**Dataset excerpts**
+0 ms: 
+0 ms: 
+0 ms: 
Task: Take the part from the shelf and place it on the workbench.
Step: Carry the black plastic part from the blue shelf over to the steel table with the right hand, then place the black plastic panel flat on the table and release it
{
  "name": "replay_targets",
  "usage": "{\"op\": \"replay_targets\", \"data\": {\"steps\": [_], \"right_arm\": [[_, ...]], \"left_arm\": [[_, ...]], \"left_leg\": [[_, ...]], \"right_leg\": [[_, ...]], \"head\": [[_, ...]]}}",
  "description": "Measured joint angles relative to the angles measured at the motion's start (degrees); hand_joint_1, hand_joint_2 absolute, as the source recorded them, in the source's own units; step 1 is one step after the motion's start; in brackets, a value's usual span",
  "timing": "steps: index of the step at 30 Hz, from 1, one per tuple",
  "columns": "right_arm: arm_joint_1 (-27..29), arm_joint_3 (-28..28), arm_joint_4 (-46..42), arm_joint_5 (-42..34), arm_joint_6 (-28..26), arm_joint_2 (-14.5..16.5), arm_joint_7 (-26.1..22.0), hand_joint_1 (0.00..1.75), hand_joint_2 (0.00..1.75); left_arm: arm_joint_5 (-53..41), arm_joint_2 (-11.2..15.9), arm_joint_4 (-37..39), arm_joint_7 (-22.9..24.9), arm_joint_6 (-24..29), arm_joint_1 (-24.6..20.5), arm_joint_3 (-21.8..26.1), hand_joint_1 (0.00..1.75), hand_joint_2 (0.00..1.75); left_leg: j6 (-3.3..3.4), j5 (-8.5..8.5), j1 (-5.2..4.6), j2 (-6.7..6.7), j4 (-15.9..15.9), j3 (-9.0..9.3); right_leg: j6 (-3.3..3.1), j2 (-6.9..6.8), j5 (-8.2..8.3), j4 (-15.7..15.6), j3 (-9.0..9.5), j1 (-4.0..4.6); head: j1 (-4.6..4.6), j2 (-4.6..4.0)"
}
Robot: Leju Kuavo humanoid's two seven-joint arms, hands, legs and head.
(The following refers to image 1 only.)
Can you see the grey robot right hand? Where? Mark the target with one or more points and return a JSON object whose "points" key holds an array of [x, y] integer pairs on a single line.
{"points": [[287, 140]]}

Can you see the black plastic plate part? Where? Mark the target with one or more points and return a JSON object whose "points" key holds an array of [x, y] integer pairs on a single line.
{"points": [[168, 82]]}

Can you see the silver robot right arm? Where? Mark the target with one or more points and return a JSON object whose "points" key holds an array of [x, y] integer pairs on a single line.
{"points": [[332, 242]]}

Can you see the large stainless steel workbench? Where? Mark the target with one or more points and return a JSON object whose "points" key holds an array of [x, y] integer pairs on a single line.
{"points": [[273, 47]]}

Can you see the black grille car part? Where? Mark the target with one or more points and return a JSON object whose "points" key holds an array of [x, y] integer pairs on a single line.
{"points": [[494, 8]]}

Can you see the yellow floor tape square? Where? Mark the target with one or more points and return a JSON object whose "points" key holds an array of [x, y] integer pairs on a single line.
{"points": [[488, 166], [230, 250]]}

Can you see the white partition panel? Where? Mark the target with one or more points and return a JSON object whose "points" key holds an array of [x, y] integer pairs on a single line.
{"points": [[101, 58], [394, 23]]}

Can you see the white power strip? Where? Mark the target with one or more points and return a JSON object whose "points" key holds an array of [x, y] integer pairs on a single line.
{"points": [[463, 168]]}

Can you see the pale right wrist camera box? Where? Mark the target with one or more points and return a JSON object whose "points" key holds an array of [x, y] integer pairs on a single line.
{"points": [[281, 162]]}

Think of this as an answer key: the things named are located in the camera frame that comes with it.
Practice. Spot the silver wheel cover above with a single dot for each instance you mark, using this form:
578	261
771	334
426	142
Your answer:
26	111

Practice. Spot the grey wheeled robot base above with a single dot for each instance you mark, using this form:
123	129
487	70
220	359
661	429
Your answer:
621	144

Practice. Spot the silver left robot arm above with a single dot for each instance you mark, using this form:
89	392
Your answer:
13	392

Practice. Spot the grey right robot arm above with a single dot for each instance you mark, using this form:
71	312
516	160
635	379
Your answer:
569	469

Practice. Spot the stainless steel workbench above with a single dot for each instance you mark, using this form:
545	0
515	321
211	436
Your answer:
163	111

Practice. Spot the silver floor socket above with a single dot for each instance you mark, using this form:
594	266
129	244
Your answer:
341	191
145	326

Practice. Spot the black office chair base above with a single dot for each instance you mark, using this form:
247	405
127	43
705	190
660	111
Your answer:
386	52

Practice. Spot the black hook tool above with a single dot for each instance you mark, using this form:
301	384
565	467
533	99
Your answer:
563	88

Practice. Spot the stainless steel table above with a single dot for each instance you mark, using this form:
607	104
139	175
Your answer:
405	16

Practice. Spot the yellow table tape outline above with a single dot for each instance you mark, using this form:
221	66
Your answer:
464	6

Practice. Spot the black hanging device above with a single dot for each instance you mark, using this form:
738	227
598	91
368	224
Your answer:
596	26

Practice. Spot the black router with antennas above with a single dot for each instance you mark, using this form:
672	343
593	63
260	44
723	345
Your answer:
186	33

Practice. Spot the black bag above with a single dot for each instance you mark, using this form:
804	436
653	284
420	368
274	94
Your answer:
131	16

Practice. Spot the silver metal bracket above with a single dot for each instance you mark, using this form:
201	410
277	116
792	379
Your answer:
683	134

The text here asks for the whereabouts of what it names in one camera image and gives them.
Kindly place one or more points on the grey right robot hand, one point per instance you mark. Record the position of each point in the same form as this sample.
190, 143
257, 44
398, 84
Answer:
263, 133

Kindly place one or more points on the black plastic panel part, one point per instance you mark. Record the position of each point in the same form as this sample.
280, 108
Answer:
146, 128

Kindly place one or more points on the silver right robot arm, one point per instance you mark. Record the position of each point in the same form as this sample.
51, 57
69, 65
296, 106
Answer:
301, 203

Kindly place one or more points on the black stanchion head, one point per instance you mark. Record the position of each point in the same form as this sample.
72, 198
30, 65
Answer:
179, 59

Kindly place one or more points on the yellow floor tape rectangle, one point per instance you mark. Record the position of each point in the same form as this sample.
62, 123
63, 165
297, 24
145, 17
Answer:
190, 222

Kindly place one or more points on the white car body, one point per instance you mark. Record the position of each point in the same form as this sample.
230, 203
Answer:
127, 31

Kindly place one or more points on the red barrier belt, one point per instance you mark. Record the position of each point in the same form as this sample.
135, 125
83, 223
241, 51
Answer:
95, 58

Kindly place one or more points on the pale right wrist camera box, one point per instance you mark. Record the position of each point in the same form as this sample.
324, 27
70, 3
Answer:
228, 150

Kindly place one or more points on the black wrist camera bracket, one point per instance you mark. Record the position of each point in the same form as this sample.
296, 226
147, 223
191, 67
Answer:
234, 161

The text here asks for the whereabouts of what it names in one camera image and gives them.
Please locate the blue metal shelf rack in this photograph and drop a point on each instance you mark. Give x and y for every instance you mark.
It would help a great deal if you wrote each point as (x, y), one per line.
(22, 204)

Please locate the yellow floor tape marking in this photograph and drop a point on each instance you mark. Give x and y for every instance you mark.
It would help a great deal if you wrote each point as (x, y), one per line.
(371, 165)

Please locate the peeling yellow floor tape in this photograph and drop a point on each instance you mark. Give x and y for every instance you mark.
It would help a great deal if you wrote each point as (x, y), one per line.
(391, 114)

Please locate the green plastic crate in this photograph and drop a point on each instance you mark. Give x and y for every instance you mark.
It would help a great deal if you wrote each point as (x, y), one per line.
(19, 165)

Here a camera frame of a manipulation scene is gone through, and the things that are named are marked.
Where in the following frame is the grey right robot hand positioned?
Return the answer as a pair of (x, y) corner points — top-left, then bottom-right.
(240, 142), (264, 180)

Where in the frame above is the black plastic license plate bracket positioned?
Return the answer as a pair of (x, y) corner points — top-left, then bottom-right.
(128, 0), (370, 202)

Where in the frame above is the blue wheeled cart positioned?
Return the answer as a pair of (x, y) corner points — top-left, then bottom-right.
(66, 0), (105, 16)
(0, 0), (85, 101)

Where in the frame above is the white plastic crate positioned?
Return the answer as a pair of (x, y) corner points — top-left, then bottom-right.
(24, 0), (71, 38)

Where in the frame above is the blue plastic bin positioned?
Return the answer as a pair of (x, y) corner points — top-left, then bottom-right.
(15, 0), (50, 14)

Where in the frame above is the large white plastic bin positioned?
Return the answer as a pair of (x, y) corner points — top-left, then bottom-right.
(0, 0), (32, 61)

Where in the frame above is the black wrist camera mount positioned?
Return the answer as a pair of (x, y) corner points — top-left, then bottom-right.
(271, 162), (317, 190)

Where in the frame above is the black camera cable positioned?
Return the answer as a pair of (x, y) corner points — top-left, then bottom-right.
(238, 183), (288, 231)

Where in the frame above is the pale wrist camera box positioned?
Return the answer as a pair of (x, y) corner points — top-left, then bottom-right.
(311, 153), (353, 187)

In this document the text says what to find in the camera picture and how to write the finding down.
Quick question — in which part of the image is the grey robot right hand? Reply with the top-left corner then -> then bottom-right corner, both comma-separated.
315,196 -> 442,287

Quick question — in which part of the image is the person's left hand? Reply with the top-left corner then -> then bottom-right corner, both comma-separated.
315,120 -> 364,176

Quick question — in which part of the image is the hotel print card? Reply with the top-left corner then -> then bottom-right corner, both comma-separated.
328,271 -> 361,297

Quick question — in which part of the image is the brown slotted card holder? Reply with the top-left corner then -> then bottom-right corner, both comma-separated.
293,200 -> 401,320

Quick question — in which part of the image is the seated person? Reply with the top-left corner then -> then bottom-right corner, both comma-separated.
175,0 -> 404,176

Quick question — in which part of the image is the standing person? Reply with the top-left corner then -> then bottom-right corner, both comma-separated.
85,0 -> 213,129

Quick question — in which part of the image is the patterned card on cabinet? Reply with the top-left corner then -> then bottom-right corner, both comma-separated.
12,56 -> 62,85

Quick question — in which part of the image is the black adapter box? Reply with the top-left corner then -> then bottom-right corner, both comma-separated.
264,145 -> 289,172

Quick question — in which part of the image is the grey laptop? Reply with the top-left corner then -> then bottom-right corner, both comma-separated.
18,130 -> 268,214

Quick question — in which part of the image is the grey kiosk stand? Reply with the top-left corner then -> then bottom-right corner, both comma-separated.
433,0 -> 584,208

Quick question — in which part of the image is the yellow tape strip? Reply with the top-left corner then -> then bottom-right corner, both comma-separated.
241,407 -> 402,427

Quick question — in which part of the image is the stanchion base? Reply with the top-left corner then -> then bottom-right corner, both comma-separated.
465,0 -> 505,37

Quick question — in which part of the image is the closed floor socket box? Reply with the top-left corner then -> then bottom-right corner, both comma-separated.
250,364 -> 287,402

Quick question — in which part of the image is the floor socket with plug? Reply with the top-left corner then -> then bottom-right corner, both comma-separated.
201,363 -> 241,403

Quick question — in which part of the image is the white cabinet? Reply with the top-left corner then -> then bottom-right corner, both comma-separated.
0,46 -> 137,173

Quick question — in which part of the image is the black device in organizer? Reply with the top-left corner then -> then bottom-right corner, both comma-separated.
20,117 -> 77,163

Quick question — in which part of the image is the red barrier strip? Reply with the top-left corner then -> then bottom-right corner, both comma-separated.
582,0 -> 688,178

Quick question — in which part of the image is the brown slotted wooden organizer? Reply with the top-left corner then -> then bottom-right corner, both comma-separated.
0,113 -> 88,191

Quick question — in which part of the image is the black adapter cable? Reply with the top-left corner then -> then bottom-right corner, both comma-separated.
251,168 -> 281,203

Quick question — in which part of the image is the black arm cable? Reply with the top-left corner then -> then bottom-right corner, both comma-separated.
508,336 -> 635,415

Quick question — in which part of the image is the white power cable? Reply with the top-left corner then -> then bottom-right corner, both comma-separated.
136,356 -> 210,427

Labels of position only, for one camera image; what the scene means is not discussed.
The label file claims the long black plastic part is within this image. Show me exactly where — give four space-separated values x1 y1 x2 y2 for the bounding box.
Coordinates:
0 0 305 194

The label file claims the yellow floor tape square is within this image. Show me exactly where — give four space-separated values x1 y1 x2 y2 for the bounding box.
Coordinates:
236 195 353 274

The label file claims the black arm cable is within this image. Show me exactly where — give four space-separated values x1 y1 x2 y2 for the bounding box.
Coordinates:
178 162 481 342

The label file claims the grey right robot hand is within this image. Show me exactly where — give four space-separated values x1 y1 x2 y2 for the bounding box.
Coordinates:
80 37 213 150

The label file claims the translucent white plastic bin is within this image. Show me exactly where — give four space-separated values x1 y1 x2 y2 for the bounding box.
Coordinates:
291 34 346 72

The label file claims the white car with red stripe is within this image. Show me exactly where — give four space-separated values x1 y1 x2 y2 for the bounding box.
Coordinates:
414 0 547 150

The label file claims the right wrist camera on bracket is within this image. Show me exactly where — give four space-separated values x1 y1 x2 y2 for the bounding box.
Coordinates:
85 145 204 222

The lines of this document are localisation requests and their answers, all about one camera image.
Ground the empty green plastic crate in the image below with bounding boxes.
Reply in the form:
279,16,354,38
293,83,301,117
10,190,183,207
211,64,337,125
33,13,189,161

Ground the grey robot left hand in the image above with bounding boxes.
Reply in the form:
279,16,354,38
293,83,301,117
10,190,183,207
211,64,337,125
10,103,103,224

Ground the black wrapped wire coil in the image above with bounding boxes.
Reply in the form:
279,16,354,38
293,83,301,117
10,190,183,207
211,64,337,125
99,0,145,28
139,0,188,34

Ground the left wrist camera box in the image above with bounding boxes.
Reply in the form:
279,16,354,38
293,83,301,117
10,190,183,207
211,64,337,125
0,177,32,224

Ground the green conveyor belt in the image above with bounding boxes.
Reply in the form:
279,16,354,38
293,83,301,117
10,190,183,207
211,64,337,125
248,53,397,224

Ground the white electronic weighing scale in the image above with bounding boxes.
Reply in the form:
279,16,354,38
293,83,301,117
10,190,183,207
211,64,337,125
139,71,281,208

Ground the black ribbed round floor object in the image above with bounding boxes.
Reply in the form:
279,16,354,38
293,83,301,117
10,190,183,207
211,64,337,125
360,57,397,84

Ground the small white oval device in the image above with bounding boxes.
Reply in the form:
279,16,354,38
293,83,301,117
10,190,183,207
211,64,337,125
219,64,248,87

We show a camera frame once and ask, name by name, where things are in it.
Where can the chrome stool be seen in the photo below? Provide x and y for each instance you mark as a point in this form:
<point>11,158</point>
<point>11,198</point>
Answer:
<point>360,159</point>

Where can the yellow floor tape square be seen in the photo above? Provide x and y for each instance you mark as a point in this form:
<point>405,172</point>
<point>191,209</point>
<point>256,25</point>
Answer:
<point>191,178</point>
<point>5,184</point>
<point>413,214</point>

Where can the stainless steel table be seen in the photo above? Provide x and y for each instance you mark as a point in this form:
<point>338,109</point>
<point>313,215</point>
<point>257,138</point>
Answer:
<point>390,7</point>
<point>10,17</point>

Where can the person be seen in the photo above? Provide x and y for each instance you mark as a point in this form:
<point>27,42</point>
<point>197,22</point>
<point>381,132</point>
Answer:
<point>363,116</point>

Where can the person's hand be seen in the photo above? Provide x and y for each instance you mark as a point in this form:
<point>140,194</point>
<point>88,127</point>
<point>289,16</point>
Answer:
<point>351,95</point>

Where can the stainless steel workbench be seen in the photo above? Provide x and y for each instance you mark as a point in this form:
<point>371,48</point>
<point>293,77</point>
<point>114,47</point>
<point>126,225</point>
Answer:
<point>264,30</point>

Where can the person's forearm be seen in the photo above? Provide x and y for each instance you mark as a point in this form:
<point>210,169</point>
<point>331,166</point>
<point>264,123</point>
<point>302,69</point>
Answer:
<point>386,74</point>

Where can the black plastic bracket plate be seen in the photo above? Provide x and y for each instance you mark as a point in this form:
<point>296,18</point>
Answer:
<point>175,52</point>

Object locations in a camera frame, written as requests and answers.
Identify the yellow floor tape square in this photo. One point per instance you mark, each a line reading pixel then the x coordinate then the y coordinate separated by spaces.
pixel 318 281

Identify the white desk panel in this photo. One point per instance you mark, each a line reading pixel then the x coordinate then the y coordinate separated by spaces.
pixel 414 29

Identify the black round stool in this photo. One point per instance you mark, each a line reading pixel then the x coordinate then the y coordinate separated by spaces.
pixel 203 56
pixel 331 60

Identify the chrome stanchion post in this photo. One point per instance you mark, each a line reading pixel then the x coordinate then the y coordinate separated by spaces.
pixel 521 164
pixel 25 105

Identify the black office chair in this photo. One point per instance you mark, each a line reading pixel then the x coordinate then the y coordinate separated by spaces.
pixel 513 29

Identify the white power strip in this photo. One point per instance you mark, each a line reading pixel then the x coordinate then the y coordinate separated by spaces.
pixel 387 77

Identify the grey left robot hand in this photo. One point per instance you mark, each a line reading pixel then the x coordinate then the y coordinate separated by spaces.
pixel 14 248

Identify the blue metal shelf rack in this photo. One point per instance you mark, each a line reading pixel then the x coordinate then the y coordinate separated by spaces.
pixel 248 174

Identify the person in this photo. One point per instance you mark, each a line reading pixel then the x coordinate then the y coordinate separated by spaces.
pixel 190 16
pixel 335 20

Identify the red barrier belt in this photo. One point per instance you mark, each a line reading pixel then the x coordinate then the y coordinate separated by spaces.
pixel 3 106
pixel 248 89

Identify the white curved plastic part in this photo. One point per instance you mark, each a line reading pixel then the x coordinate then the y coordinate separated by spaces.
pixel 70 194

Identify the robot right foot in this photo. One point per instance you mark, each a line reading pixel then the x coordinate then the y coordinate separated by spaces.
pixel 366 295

**To do**
The lines above, starting at the one with "<point>11,158</point>" and ending at the one with "<point>363,116</point>", are the only ones to return, exactly as written.

**Exercise answer**
<point>11,158</point>
<point>11,198</point>
Answer:
<point>360,159</point>

Where can the yellow floor tape square be seen in the photo above? Provide x and y for each instance you mark as a point in this form:
<point>405,172</point>
<point>191,209</point>
<point>256,25</point>
Answer:
<point>191,178</point>
<point>5,184</point>
<point>413,214</point>

Where can the stainless steel table be seen in the photo above? Provide x and y for each instance you mark as a point in this form:
<point>338,109</point>
<point>313,215</point>
<point>257,138</point>
Answer:
<point>390,7</point>
<point>10,17</point>

Where can the person be seen in the photo above? Provide x and y for each instance you mark as a point in this form:
<point>27,42</point>
<point>197,22</point>
<point>381,132</point>
Answer:
<point>363,116</point>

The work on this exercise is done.